What does this really mean?  Many marketers will look at this result and conclude that since there is a 20-point difference and the difference is statistically significant, there must be a big difference between Groups A and B.  In reality, if we had done a census (i.e., surveyed the entire population) instead of surveying a sample, the difference between Group A and Group B may have turned out to be smaller.  In other words, what this result tells us is merely this:  given our particular sample size, there is a 5% chance that in the population represented by this sample, the proportions for Group A and Group B are not different.  That’s all! 

Statistical significance does not tell us anything about how big the difference is.  It only tells us the probability with which a difference found in the sample would not be found in the population.  Thus, for this case, statistical significance would allow us to conclude that there is only a 5% chance that in the population the proportion of Group A favoring the product is not higher than Group B; we are taking a 5% risk of concluding a difference exists when there may not be any such difference.  If this difference were significant at the 99% level of confidence, it would not have become larger.  It would only mean that there is a 1% chance that the difference observed in the sample would not be observed in the population.  Thus, we are only taking a 1% risk.
Practical Significance
From a marketing perspective, the statistically significant difference of 20 points may be meaningful or meaningless. It all depends on our research objectives and resources.  If it costs millions of dollars to reach each additional percentage of the market, we may decide to funnel resources toward Group A since it has a higher acceptance rate.  In this case, the difference may be termed a “big” difference because (a) we are reasonably sure (95% or 99% sure) that the difference observed in our sample also exists in the population and (b) each percentage of difference is worth millions of dollars to the client.  Thus, statistical significance should not be used to decide how big a difference is but merely to ascertain our confidence in generalizing the results from our sample to the population.

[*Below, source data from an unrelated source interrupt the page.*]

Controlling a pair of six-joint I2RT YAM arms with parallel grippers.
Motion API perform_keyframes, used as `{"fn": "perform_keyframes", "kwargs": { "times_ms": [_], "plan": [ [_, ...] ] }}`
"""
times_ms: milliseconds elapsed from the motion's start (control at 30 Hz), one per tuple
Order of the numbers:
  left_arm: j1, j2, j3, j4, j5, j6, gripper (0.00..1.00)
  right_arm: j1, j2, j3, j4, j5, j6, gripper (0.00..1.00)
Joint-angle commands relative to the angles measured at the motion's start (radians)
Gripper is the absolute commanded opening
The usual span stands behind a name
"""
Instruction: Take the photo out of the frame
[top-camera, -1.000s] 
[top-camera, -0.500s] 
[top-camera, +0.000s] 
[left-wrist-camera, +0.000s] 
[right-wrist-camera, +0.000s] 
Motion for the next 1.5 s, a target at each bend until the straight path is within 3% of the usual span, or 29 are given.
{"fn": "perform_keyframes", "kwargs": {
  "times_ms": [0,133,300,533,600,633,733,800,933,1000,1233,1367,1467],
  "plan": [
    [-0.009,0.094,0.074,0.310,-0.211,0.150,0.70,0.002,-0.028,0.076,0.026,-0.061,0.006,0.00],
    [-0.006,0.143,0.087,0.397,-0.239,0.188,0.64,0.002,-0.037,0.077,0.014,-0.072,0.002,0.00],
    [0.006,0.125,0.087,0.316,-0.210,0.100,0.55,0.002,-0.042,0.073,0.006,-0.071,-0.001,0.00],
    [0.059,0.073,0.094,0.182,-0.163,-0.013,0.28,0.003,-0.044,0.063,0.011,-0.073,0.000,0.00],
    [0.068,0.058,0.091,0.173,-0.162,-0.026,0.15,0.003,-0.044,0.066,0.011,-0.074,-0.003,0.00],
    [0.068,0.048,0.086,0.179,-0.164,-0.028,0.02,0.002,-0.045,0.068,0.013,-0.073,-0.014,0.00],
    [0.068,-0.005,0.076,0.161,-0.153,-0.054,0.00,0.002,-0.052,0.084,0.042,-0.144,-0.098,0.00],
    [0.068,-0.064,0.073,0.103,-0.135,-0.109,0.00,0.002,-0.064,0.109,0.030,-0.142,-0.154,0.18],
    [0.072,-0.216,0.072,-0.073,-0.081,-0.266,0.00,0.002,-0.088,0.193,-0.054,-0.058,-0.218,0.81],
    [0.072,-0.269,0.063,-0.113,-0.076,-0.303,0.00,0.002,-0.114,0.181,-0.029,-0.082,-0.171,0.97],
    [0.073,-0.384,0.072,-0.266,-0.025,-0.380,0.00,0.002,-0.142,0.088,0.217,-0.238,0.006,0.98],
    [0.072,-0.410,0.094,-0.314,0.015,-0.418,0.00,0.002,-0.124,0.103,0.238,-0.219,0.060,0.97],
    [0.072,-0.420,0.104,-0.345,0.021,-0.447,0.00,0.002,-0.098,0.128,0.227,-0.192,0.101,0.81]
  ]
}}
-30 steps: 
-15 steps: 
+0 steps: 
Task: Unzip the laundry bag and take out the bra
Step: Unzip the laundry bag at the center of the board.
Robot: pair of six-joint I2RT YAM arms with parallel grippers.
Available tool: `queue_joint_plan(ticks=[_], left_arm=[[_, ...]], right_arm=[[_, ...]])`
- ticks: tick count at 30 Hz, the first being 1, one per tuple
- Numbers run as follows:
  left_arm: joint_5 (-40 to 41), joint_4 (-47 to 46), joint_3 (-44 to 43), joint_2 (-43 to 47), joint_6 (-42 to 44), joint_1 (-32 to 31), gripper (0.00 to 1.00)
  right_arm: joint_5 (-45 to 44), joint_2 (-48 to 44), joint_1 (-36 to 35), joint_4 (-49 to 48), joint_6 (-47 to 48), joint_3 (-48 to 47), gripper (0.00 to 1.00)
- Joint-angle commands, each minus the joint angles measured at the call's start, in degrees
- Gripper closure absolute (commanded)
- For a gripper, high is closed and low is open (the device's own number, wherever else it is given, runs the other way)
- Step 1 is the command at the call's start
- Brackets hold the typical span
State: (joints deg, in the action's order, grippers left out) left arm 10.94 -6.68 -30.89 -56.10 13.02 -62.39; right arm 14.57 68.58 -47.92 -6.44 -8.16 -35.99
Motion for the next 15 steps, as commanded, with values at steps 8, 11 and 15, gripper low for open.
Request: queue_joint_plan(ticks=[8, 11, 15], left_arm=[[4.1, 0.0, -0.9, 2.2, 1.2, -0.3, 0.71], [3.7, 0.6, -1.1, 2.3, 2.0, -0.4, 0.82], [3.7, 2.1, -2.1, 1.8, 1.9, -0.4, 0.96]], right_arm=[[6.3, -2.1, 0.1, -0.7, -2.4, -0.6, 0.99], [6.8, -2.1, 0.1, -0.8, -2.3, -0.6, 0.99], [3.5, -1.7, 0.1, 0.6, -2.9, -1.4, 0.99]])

In another situation, the same difference may be ignored despite the fact that it may be statistically significant.  For instance, if the marketing costs are so low that it makes sense to market to both groups, we can ignore the difference (even though it is significant) and treat both groups as if they were the same.  We may choose to market to both groups as if they had similar acceptance rates (even though our statistical test was significant).

The logic is the following:  although we can be 95% sure that the difference observed exists in the population, given the marketing scenario, the difference is not meaningful.  Thus, the relevance of a statistically significant difference should be determined based on practical criteria including the absolute value of the difference, marketing objectives, strategy, and so forth.  The mere presence of a statistical significance does not necessarily imply that the difference is large or that it is of noteworthy importance.